We are extremely fortunate that Dr. Meijboom has subsequently turned her attention to ALS. She came to UMass Medical School to focus on approaches to suppressing toxicity of the hexanucleotide repeat mutation in the C9orf72 ALS gene. She has employed different strategies to eliminate or silence this toxic repeat, such as gene editing and the use of artificial microRNAs. Her early data are extremely encouraging in mouse models of C9orf72 ALS pathology.
Dr. Nils Henniger
Dr. Henninger is a neurologist and clinician scientist serving as Associate Professor of Neurology at the University of Massachusetts Medical School. His lab is seeking to define the cellular and molecular mechanisms underlying axonal injury and degeneration in the context of brain injury, and how this relates to neurodegeneration and functional outcome.A major focus of his lab is on traumatic brain injury (TBI), which has been recognized as an important risk factor for many neurodegenerative diseases including ALS and frontotemporal dementia, chronic traumatic encephalopathy (CTE), Alzheimer’s disease (AD), and Parkinson’s disease (PD).

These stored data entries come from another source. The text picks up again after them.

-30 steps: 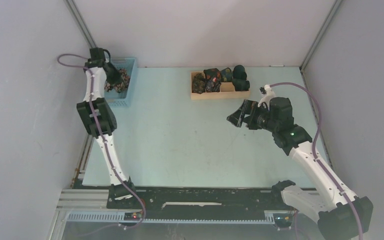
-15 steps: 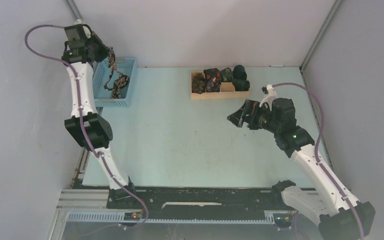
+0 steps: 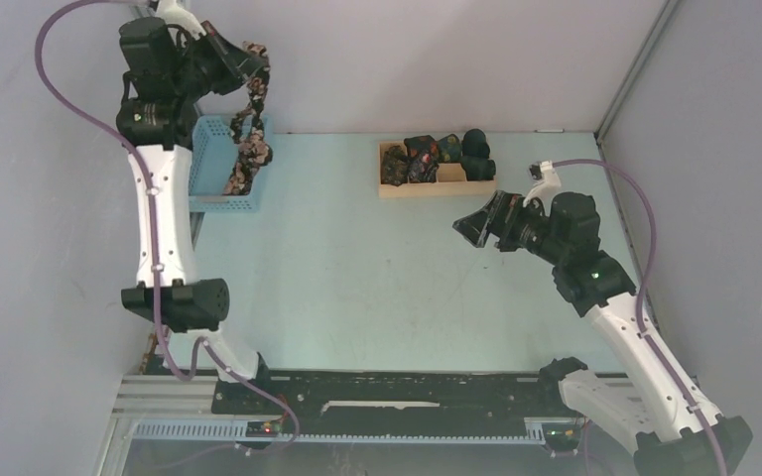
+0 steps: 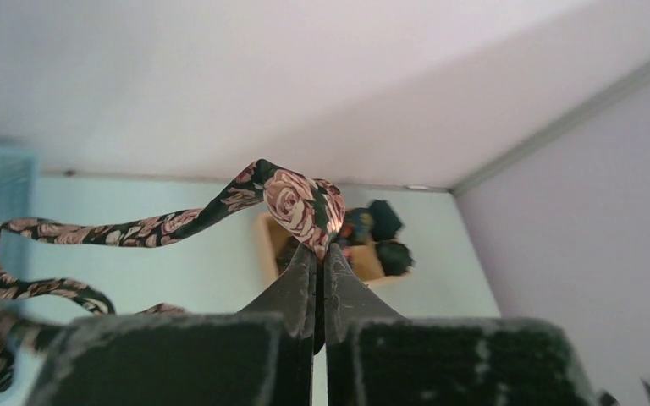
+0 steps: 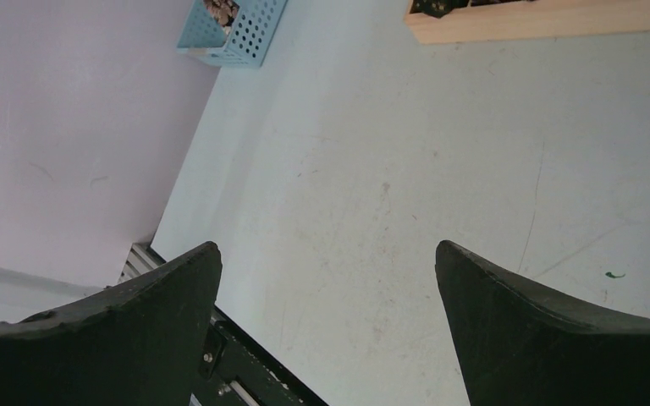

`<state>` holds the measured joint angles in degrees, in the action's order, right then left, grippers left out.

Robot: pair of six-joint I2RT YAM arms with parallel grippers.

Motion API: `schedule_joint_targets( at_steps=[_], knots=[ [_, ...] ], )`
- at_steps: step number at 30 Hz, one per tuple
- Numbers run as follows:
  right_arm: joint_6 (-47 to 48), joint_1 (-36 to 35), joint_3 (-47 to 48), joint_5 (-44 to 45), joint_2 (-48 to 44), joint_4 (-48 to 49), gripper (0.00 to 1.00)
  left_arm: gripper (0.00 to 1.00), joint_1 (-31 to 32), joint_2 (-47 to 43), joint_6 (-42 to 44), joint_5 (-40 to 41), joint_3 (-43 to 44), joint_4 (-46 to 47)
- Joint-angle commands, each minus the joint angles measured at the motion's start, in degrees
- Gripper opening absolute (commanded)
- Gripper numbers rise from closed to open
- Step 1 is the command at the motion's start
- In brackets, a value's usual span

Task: Roll the ties
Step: Pick up the tie from the bin, then place the tie at the center of the board.

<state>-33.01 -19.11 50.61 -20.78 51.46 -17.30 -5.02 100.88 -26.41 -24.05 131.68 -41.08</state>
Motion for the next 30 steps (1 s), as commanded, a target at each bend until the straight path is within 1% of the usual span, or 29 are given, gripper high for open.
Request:
schedule_joint_targets(
  at_steps=[1,2,5,7,10,11,14,16,17,18,20,22,24,25,26,28,30],
  knots=[
    [-0.2,0.1,2.7,0.5,-1.7,1.8,1.0,0.0,4.3,-7.7,1.6,-6.2,-0.4,2.7],
    [-0.2,0.1,2.7,0.7,-1.9,1.5,1.0,0.0,7.1,-9.3,2.4,-6.1,-2.7,2.7],
    [0.0,0.1,2.7,1.5,-2.2,0.3,1.0,0.0,14.1,-15.6,6.2,-3.4,-14.5,2.9],
    [0.4,0.0,2.7,2.0,-2.2,-0.9,1.0,0.0,19.6,-21.3,7.0,-0.2,-28.0,5.4],
    [1.0,0.0,2.4,3.5,-2.1,-2.9,1.0,0.0,28.2,-27.8,3.6,4.1,-46.9,15.4],
    [1.1,0.0,2.1,3.9,-2.1,-3.2,1.0,0.0,31.3,-29.0,2.5,5.1,-52.6,18.7],
    [1.4,0.0,0.8,4.4,-2.4,-3.7,1.0,0.0,40.2,-29.5,1.0,11.0,-64.7,24.4],
    [1.4,0.0,-0.3,4.6,-2.7,-3.6,1.0,0.02,43.8,-27.2,-1.5,9.9,-70.4,29.2],
    [1.5,0.0,-0.9,4.7,-2.8,-3.4,1.0,0.06,45.4,-25.4,-3.5,9.6,-72.2,30.3],
    [1.5,0.0,-1.4,4.8,-2.7,-3.3,1.0,0.15,46.9,-23.7,-4.2,9.6,-73.3,31.0],
    [1.5,0.0,-2.3,4.9,-2.6,-3.1,1.0,0.38,50.9,-21.0,-4.7,10.4,-74.8,31.7],
    [1.4,-0.1,-2.7,4.7,-2.3,-2.8,1.0,0.6,53.9,-20.2,-4.6,12.0,-75.9,32.0],
    [1.4,-0.2,-3.0,4.6,-1.9,-2.3,1.0,0.88,55.9,-22.0,-4.4,14.7,-77.3,32.0],
    [1.4,-0.5,-3.1,4.5,-1.6,-2.0,1.0,0.96,56.3,-23.7,-4.4,15.8,-78.2,31.8],
    [1.6,-0.7,-3.1,4.6,-1.3,-1.7,1.0,0.99,56.4,-25.5,-4.6,17.5,-79.1,31.2],
    [2.2,-1.4,-3.2,4.9,-0.2,-0.9,1.0,1.0,56.3,-30.6,-4.1,22.2,-80.5,28.8],
    [2.9,-2.3,-3.2,5.2,1.7,0.2,1.0,1.0,56.3,-36.4,-4.0,30.1,-81.6,24.9]
  ],
)
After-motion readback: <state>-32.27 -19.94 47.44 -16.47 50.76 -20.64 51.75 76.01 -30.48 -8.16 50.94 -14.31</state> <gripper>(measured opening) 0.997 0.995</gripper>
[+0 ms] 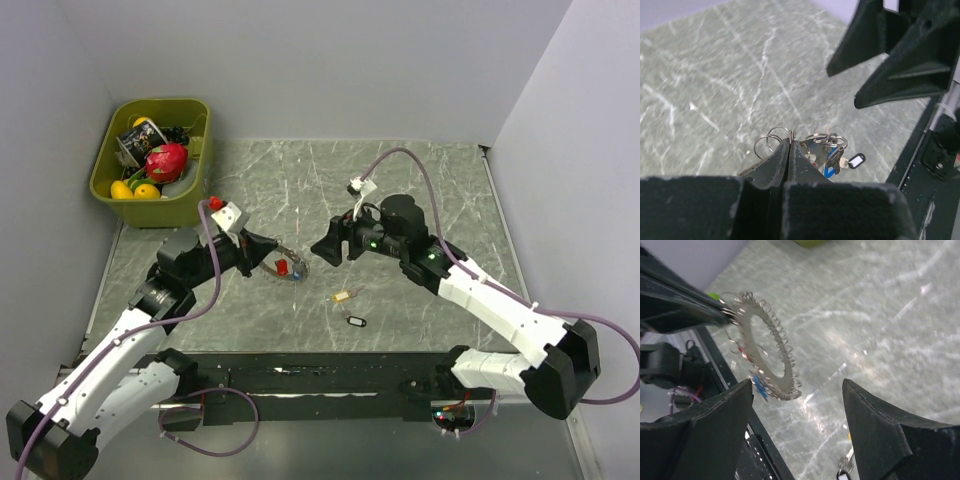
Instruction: Put the keys on the keyring
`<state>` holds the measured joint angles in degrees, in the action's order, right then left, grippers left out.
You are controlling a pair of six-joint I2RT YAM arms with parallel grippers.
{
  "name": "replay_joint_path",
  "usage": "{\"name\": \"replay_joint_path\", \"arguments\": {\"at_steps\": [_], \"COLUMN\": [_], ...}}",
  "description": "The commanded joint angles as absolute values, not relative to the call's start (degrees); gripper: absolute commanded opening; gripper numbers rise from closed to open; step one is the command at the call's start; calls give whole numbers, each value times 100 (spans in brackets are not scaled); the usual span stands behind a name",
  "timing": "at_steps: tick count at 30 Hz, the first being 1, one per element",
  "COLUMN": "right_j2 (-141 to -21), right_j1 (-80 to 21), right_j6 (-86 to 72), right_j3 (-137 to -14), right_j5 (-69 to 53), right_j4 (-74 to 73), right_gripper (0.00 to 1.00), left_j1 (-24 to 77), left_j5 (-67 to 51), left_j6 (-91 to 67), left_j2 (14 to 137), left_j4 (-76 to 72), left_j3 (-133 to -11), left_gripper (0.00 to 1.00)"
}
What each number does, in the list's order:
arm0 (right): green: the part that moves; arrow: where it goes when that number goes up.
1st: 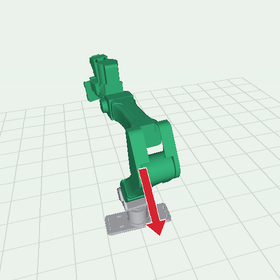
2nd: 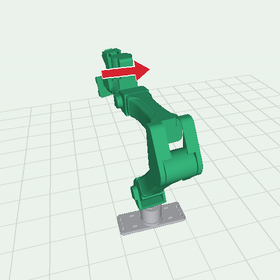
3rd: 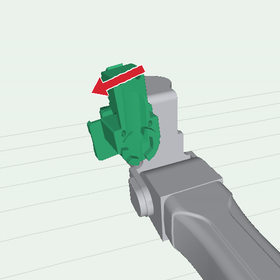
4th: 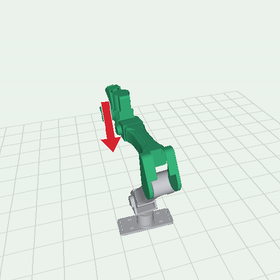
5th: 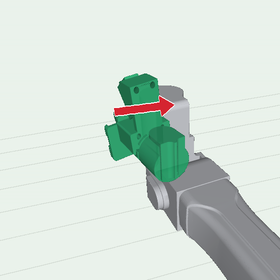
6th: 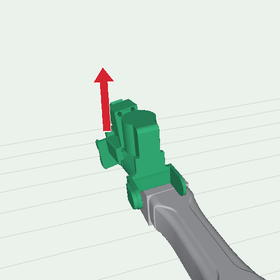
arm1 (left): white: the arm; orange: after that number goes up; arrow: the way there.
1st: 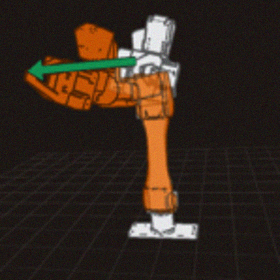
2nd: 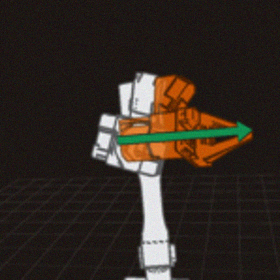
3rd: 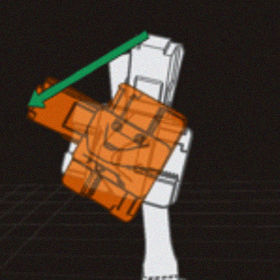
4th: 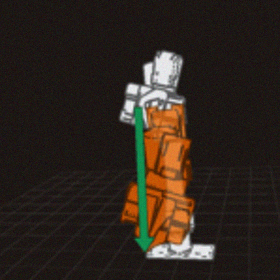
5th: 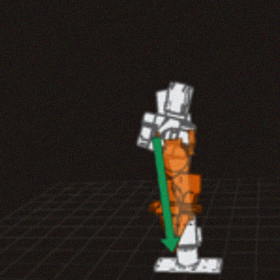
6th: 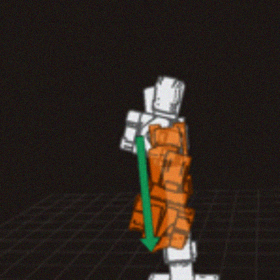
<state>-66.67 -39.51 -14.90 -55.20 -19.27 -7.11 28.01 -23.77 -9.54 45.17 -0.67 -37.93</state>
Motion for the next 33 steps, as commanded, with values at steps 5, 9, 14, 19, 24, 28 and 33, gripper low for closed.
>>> {"name": "replay_joint_path", "arguments": {"at_steps": [5, 9, 14, 19, 24, 28, 33], "right_j2": [-6082, -6161, -6486, -6583, -6697, -6724, -6767], "right_j1": [-3964, -3973, -3990, -4017, -4008, -4034, -4034], "right_j6": [-897, -861, -984, -1037, -1046, -1081, -1107], "right_j3": [-5520, -5590, -5748, -5774, -5801, -5792, -5766], "right_j5": [-3462, -4365, -5097, -5378, -5572, -5625, -5467], "right_j4": [684, 922, 1072, 1195, 1169, 1143, 1134], "right_gripper": [73, 57, 43, 38, 35, 35, 34], "left_j1": [2839, 2848, 2865, 2909, 2953, 2988, 3041], "left_j5": [-3795, -4139, -4473, -4684, -4860, -4816, -4878], "left_j6": [-773, -949, -1107, -1125, -1213, -1169, -1186], "left_j2": [4517, 4474, 4482, 4579, 4527, 4448, 4474], "left_j4": [-764, -1177, -1617, -1556, -1933, -1916, -1925], "left_j3": [-3938, -3797, -3744, -3832, -3692, -3700, -3700], "left_gripper": [1, 1, 1, 1, 1, 1, 1]}}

Yet, the exact mechanisms linking these diseases are poorly understood.
Using mouse models of TBI and ALS, the Henninger lab is targeting the highly conserved, gene Sarm1, which activates nerve cell death. His goal is to ask if removing the pre-death Sarm1 gene will block the effects of TBI on degeneration, both of the normal brain and the ALS brain. Recently, his group found that genetic removal of Sarm1 remarkably reduced neurodegeneration, functional deficits, and mortality after repetitive TBI in normal mice. With the generous support by the Angel Fund and in collaboration with Dr. Brown’s group, the lab is elucidating the mechanisms driving neurodegeneration and functional deficit severity following TBI in the healthy brain as well as in the context of SOD1-ALS. This work will provide novel insight into whether Sarm1-mediated neurodegeneration links TBI to ALS-like impairments and whether blocking Sarm1 can attenuate the ALS-phenotype.